Two details that matter in production:

Confidence threshold. Any geocode result below 0.7 confidence should not flow straight to the LAR. Route it to a human-review queue. The confidence score is explained in depth in Geocoding Confidence Scores Explained. For HMDA purposes, "geocoded by street address" is a valid method code; "geocoded by ZIP centroid" is not equivalent and should be flagged differently in your filing.

Rate limiting. The time.sleep(0.1) in the Python script is polite but not always sufficient at high concurrency. Read Rate Limiting — Token Bucket vs Leaky Bucket before scaling to multiple workers. The right pattern is a shared token bucket across your worker pool, not a per-worker sleep.

Resolving the Divisions call at scale

The pipeline above makes one Divisions call per application after geocoding. That is correct but potentially slow if you are processing 200,000 rows sequentially. Two optimisations that do not require changing the API contract:

Cache by coordinate, not by application. Multiple applications on the same street often resolve to the same census tract. A local in-process dict (or Redis if you have multiple workers) keyed by (round(lat, 4), round(lng, 4)) collapses many Divisions calls for applications in the same area. In practice, a 200-application book in a single ZIP code might make 200 geocode calls but only 15 Divisions calls because the coordinate space is small. See Caching Geocoding Results — 90% Cost Reduction for the broader pattern.

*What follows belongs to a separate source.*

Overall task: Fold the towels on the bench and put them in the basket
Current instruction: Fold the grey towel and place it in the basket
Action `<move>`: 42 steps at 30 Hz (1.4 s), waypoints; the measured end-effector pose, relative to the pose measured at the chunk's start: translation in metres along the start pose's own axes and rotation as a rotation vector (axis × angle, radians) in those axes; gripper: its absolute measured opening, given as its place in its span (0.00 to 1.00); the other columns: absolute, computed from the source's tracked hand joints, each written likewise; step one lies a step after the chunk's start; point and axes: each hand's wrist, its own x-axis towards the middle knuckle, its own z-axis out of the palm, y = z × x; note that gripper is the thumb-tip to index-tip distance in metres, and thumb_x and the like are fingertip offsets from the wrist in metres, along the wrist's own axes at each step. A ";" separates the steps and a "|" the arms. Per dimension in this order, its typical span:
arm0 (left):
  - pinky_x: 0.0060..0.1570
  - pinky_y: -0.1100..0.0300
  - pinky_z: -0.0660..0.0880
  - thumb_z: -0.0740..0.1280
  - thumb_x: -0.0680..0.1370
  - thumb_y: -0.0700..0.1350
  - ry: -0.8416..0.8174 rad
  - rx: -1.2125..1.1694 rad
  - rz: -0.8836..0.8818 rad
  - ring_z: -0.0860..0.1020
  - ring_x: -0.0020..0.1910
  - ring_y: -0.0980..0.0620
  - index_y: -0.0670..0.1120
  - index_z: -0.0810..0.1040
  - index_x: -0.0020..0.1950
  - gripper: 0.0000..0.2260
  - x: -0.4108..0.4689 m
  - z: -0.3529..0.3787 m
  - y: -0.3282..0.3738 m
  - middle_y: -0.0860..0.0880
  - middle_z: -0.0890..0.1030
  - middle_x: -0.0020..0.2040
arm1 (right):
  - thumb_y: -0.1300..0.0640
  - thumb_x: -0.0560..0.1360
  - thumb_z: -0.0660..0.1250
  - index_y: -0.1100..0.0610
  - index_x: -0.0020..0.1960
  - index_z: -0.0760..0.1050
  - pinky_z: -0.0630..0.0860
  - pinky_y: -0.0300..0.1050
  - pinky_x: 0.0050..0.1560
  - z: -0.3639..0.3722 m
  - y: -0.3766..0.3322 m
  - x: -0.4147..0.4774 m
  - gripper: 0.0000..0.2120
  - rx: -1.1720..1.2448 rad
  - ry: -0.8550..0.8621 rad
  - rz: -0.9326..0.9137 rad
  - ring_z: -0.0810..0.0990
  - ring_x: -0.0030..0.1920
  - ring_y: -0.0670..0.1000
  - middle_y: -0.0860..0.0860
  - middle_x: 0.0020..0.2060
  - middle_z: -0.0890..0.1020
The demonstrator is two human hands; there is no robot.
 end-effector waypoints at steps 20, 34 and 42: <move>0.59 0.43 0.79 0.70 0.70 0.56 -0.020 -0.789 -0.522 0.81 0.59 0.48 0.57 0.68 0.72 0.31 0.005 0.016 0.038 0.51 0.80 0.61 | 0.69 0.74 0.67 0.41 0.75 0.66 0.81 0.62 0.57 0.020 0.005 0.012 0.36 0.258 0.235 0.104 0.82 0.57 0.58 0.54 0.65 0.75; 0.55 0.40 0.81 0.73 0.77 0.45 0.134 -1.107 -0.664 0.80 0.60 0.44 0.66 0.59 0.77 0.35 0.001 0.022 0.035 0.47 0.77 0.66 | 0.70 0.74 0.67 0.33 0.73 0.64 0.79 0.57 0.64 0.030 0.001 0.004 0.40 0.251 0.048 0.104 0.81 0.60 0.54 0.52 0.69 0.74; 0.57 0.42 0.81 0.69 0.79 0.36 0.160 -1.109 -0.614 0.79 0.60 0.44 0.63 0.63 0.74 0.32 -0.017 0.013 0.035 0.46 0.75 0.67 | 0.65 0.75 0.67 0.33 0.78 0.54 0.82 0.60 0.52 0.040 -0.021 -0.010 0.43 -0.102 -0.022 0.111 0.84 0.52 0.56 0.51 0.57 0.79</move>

Parallelise with bounded concurrency. The Divisions call is fast, but sequential calls on 20,000 rows waste wall-clock time. Use asyncio.gather in Python or Promise.all in Node with a semaphore that limits to 10–20 concurrent requests. Do not fan out all 20,000 simultaneously — that will hit the rate limiter and force retries. The sweet spot is modest concurrency with exponential backoff on 429s: see Exponential Backoff — When to Retry, When to Stop.

Branch catchment analysis: from loan coordinates to service area maps

Once you have a lat/lng and a county FIPS for every loan in your book, branch catchment analysis is an aggregation exercise. The shape of the pipeline is:

Group loans by originating branch.
For each branch, count loans per county FIPS and per census tract GEOID.
Compute the 80th-percentile radius — the distance from branch to applicant coordinate that covers 80% of originations.
Flag any county that contains more than 5 originations but sits outside the branch's currently-declared assessment area.

Step 3 needs nothing more than the Haversine formula and the lat/lng you already geocoded. Step 4 is a join between your county-aggregated origination table and the assessment area table you maintain in your loan origination system. Both are pure SQL once the geocoding and Divisions enrichment are done.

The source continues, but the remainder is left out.